- WHAT IS EXPECTED: Each line of the listing that contains the word "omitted" is to be copied.

- RECORDS FOR THE TASK:
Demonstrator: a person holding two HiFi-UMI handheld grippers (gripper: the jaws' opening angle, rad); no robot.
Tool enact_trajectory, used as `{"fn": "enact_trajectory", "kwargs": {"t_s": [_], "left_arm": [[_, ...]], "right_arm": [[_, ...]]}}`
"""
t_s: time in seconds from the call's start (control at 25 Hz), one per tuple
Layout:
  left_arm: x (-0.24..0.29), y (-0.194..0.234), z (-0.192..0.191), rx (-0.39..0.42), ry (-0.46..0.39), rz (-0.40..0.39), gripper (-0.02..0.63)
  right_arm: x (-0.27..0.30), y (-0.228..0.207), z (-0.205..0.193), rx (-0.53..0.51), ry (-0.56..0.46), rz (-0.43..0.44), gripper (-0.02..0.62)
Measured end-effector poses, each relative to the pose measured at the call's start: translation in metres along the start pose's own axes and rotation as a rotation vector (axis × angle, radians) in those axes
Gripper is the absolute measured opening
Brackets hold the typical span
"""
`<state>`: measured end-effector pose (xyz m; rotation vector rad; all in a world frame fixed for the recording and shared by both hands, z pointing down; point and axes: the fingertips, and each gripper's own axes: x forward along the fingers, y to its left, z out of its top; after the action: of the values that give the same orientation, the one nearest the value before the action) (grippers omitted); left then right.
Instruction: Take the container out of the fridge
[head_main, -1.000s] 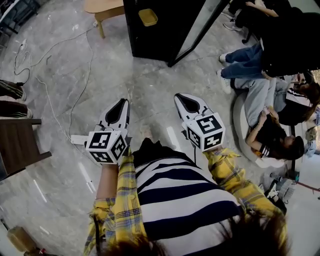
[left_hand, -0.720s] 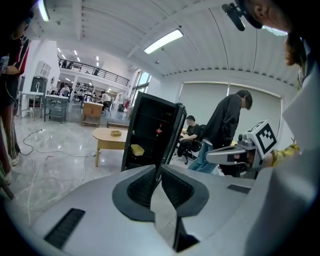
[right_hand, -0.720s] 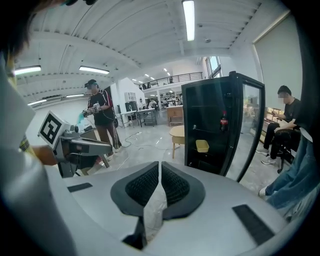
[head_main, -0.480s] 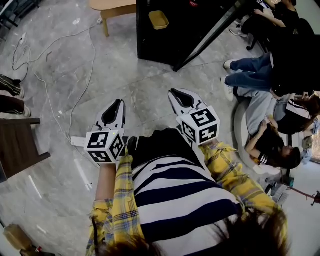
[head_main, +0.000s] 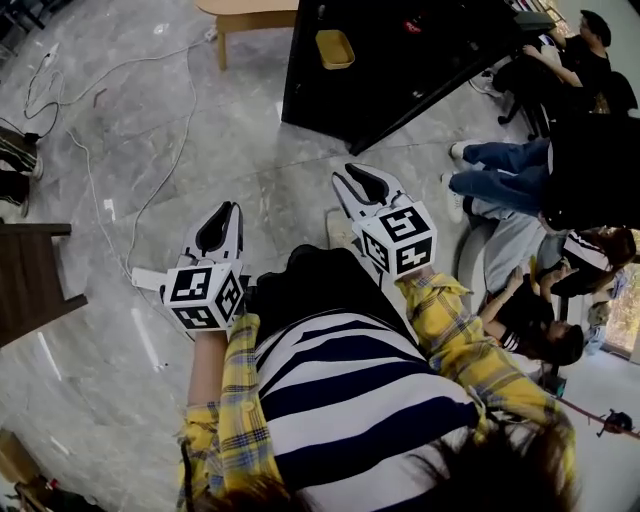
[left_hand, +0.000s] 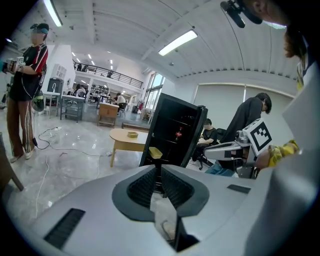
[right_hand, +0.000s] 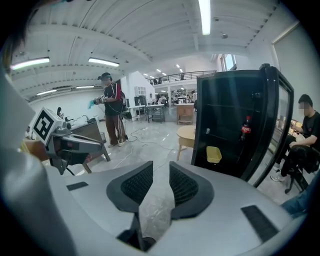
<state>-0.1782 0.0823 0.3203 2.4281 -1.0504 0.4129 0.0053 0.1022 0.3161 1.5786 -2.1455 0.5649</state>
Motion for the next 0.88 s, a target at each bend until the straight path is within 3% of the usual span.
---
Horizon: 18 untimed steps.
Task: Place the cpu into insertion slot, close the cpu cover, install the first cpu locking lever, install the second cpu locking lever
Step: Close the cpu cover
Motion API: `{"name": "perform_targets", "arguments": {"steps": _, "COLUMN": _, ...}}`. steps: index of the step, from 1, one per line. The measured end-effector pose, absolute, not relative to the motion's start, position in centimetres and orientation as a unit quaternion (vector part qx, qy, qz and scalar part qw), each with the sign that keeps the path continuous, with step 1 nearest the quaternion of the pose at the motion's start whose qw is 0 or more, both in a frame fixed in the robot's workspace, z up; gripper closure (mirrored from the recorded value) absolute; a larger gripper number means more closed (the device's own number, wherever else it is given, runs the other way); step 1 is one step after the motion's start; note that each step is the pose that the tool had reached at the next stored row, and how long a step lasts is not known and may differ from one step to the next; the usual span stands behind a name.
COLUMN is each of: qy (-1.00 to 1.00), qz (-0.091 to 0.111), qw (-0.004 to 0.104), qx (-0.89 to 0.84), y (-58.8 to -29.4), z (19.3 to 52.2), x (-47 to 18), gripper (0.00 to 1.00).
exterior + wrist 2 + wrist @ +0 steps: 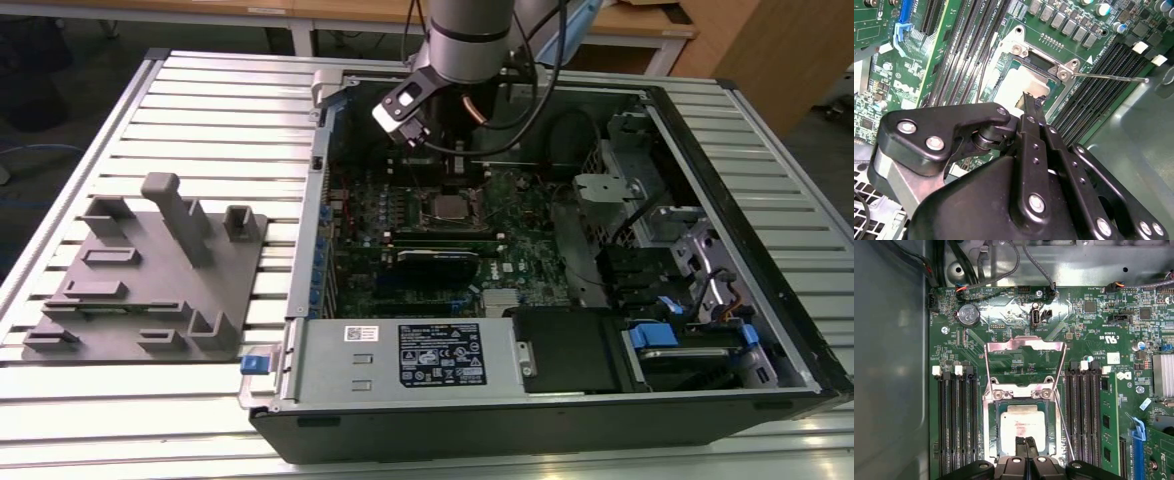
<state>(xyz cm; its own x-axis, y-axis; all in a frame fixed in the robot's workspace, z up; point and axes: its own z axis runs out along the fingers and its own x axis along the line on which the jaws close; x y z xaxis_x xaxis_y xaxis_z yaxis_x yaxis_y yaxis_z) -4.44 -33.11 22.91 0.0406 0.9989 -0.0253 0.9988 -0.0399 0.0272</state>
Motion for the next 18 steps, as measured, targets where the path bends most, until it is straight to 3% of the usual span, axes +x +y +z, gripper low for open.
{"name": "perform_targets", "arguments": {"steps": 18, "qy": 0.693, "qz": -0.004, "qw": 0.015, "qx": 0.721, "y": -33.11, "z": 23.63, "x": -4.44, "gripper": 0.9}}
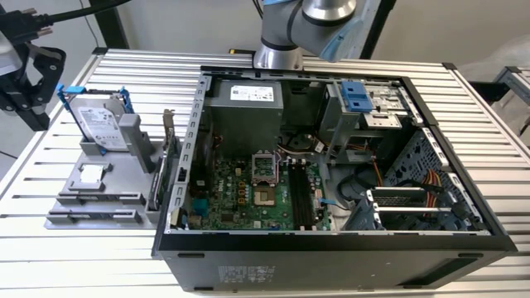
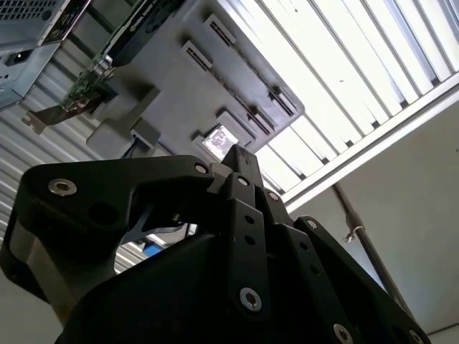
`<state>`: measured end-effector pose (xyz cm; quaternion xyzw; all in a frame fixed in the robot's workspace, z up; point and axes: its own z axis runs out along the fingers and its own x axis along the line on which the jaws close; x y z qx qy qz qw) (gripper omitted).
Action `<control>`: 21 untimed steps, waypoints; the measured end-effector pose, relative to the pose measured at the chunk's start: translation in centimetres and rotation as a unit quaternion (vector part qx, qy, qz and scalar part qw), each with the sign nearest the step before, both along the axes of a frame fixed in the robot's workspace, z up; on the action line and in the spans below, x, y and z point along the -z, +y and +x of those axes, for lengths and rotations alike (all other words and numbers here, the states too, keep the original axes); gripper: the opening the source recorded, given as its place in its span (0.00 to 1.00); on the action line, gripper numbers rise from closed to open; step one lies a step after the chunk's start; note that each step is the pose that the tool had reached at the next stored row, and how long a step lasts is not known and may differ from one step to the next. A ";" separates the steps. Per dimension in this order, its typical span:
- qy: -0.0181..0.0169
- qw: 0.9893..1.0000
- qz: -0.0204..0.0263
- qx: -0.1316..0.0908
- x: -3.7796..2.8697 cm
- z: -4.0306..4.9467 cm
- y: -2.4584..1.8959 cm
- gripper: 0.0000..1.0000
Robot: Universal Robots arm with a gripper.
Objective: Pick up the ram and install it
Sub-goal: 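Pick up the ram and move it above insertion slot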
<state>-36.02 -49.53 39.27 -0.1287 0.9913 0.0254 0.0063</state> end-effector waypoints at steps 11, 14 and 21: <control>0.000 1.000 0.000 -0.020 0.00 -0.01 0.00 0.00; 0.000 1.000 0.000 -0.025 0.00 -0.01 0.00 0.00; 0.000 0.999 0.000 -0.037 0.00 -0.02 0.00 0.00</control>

- YOUR SOLUTION:
`<state>`: measured end-effector pose (xyz m; rotation vector rad; all in a world frame fixed for the recording and shared by both hands, z pointing down; point and axes: the fingertips, and each gripper's own axes: x forward along the fingers, y to its left, z out of its top; after the action: of the values that give the same orientation, the one nearest the value before the action) (grippers omitted); left then right.
`<state>`: measured end-effector pose (xyz cm; quaternion xyzw; all in a frame fixed in the robot's workspace, z up; point and axes: its own z axis runs out along the fingers and its own x axis along the line on which the jaws close; x y z qx qy qz qw) (gripper omitted).

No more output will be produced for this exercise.